Your answer must be the exact lines from the one with "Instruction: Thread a" to the end of the data, both included, with no pictures.
━━━
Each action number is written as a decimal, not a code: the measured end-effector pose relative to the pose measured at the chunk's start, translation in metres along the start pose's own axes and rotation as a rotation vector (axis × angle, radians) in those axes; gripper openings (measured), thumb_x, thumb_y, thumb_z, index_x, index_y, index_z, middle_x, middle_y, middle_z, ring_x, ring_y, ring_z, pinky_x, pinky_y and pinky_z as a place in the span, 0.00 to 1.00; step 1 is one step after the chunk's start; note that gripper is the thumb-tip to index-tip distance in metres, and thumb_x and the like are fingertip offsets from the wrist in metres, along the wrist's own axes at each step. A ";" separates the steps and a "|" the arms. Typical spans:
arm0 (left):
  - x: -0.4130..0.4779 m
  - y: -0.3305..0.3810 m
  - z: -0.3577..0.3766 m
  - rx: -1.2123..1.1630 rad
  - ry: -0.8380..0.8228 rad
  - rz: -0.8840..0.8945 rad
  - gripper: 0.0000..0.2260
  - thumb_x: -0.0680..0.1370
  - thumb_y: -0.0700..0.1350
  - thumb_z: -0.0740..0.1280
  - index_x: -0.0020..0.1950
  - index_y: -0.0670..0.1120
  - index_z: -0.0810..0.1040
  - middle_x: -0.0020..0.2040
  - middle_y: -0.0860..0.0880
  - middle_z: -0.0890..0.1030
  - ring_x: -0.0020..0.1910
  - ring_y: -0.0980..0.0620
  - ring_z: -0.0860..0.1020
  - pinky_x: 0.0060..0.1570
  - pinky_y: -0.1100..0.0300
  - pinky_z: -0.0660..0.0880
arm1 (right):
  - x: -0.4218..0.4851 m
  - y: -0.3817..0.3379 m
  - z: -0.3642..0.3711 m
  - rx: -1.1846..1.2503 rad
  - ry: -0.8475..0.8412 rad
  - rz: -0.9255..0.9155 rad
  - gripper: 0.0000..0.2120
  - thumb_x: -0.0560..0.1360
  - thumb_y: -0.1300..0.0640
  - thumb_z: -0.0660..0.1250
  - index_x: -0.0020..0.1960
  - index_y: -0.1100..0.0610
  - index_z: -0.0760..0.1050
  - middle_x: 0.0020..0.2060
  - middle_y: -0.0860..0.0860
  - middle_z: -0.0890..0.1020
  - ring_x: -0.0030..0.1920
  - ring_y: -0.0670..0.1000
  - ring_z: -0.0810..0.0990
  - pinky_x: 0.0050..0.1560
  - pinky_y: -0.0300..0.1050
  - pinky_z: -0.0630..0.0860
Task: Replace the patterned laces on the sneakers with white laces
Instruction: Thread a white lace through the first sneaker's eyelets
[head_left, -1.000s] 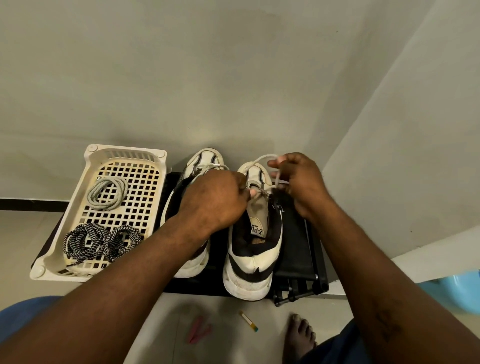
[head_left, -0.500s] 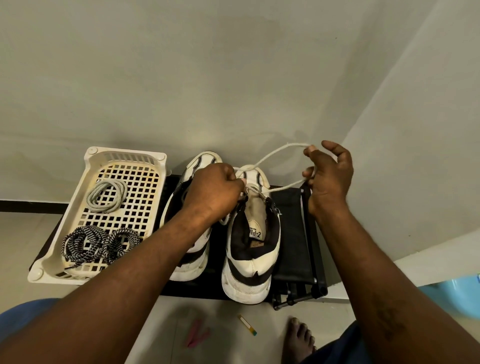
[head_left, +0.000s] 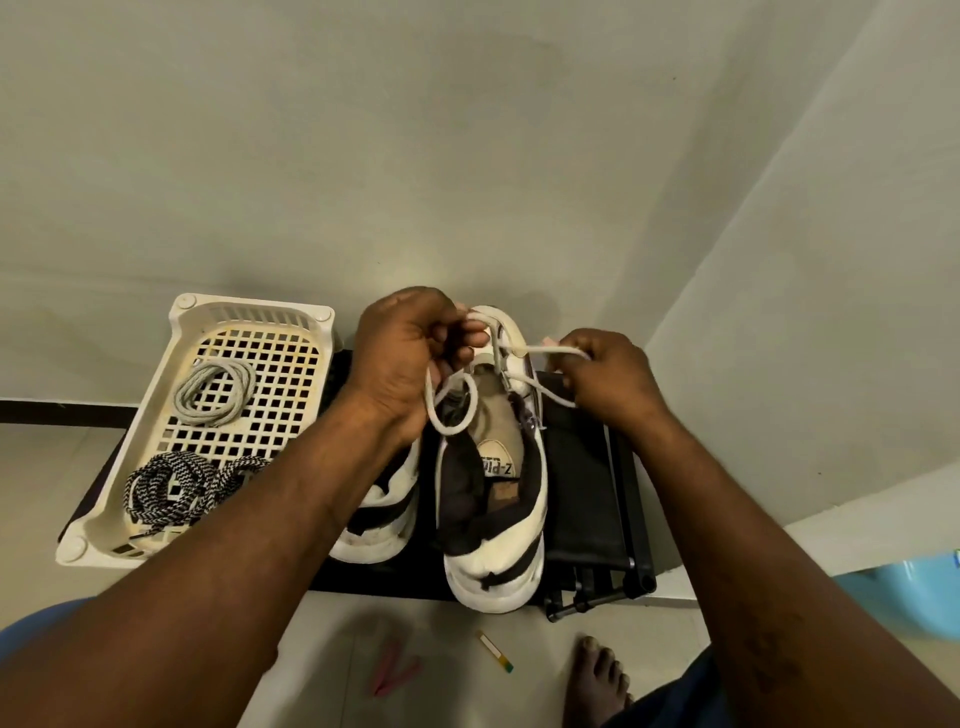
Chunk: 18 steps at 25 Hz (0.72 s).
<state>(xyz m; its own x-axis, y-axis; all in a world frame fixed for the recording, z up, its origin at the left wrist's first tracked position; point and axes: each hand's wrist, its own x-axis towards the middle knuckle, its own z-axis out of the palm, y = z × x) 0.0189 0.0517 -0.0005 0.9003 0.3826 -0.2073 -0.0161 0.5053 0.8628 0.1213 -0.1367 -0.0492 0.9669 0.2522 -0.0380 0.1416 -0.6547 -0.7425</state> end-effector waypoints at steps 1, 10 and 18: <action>0.000 0.005 -0.001 -0.003 -0.011 0.009 0.03 0.73 0.37 0.65 0.41 0.37 0.76 0.34 0.42 0.81 0.31 0.49 0.80 0.31 0.61 0.74 | 0.002 0.000 -0.001 0.113 0.060 0.071 0.13 0.81 0.50 0.67 0.41 0.53 0.84 0.29 0.48 0.82 0.27 0.47 0.77 0.34 0.44 0.74; -0.005 -0.001 -0.002 0.845 0.002 0.085 0.04 0.76 0.39 0.70 0.45 0.43 0.75 0.36 0.47 0.86 0.29 0.50 0.84 0.28 0.60 0.76 | -0.003 -0.020 -0.025 1.356 -0.079 0.017 0.14 0.82 0.57 0.57 0.58 0.58 0.81 0.40 0.54 0.85 0.30 0.50 0.77 0.39 0.43 0.73; -0.002 -0.015 -0.007 1.371 -0.185 0.053 0.15 0.70 0.64 0.77 0.42 0.53 0.84 0.39 0.55 0.84 0.42 0.56 0.81 0.45 0.57 0.77 | -0.010 -0.020 -0.027 1.550 -0.268 -0.010 0.30 0.74 0.30 0.58 0.42 0.57 0.77 0.56 0.58 0.85 0.61 0.63 0.82 0.54 0.52 0.76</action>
<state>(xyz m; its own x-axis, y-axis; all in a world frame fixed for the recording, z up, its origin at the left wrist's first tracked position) 0.0140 0.0490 -0.0159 0.9580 0.2155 -0.1894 0.2869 -0.7043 0.6494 0.1151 -0.1458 -0.0160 0.8792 0.4762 -0.0169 -0.3621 0.6447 -0.6733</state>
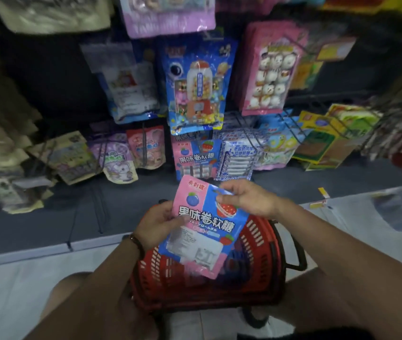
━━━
_Written response:_
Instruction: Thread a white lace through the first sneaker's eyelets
[head_left, -1.000s] 
[head_left, -0.500s] 
[head_left, +0.000s] 
Chunk: 18 steps at 25 Hz (0.72 s).
<state>(xyz m; its own x-axis, y-axis; all in a world frame fixed for the recording, z up, its origin at the left wrist's first tracked position; point and axes: each hand's wrist, its own x-axis towards the middle knuckle, its own z-axis out of the palm, y = z × x) 0.0189 0.0517 -0.0005 0.9003 0.3826 -0.2073 -0.0161 0.5053 0.8628 0.1213 -0.1367 -0.0492 0.9669 0.2522 -0.0380 0.1416 -0.6547 -0.7425</state> end-effector waypoints at steps 1, 10 and 18: <action>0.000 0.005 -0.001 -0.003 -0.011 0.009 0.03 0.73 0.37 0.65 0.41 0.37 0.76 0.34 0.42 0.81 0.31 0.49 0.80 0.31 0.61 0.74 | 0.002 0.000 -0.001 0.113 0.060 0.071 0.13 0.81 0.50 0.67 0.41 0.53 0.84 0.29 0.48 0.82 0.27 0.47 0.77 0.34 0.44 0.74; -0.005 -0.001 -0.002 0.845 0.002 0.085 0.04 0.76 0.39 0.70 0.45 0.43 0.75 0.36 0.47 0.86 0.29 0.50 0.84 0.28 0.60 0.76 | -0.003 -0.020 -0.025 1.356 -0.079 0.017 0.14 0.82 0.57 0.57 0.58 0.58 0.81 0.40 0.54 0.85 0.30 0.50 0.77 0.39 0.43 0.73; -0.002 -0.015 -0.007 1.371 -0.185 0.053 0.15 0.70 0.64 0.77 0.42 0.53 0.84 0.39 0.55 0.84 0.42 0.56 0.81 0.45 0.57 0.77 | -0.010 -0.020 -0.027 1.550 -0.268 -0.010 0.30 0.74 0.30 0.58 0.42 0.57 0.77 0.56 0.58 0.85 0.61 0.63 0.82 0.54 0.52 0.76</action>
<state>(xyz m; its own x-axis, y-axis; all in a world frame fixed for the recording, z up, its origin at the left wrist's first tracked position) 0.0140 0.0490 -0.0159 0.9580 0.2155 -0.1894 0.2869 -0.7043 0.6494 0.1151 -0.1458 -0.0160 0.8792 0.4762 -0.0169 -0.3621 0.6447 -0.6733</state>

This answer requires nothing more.